- **Assignment**
From the first line to the last, write out the listing exactly.

- **Supplied information**

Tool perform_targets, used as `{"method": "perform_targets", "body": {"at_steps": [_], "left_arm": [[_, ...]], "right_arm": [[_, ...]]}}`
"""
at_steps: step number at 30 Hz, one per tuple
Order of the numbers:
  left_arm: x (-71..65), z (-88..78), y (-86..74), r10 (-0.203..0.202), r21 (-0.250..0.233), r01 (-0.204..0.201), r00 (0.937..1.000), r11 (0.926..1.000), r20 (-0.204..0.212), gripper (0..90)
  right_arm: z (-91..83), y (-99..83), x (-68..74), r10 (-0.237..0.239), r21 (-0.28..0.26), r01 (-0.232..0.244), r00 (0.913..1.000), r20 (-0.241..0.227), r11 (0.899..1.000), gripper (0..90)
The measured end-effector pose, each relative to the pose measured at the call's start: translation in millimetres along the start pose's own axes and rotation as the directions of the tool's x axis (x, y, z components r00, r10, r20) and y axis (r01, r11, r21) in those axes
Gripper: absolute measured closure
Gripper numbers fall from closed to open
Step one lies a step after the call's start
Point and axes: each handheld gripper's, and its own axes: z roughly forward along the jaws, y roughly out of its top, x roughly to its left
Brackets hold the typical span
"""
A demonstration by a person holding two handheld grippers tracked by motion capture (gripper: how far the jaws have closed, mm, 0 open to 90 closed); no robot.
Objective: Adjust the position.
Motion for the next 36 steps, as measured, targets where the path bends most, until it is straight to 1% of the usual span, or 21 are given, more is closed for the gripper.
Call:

- **Result**
Tool perform_targets, used as `{"method": "perform_targets", "body": {"at_steps": [_], "left_arm": [[_, ...]], "right_arm": [[_, ...]]}}`
"""
at_steps: step number at 30 Hz, one per tuple
Order of the numbers:
  left_arm: x (-71..65), z (-88..78), y (-86..74), r10 (-0.203..0.202), r21 (-0.250..0.233), r01 (-0.204..0.201), r00 (0.937..1.000), r11 (0.926..1.000), r20 (-0.204..0.212), gripper (0..90)
  right_arm: z (-91..83), y (-99..83), x (-68..74), r10 (-0.237..0.239), r21 (-0.28..0.26), r01 (-0.232..0.244), r00 (0.913..1.000), r20 (-0.241..0.227), r11 (0.899..1.000), gripper (0..90)
The measured end-effector pose, each relative to the pose measured at the call's start: translation in millimetres along the start pose's own axes and rotation as the directions of the tool's x axis (x, y, z components r00, r10, r20) and y axis (r01, r11, r21) in those axes
Gripper: absolute measured closure
Gripper numbers fall from closed to open
Step one lies a step after the call's start
Point and axes: each handheld gripper's, and its own axes: z roughly forward along the jaws, y roughly out of its top, x roughly to its left
Brackets hold the typical span
"""
A demonstration by a person holding two handheld grippers tracked by motion capture (gripper: how far the jaws have closed, mm, 0 open to 90 closed); no robot.
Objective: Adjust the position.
Motion for the next 36 steps, as measured, targets where the path bends most, until it is straight to 1% of the usual span, or 21 are given, more is closed for the gripper.
Call:

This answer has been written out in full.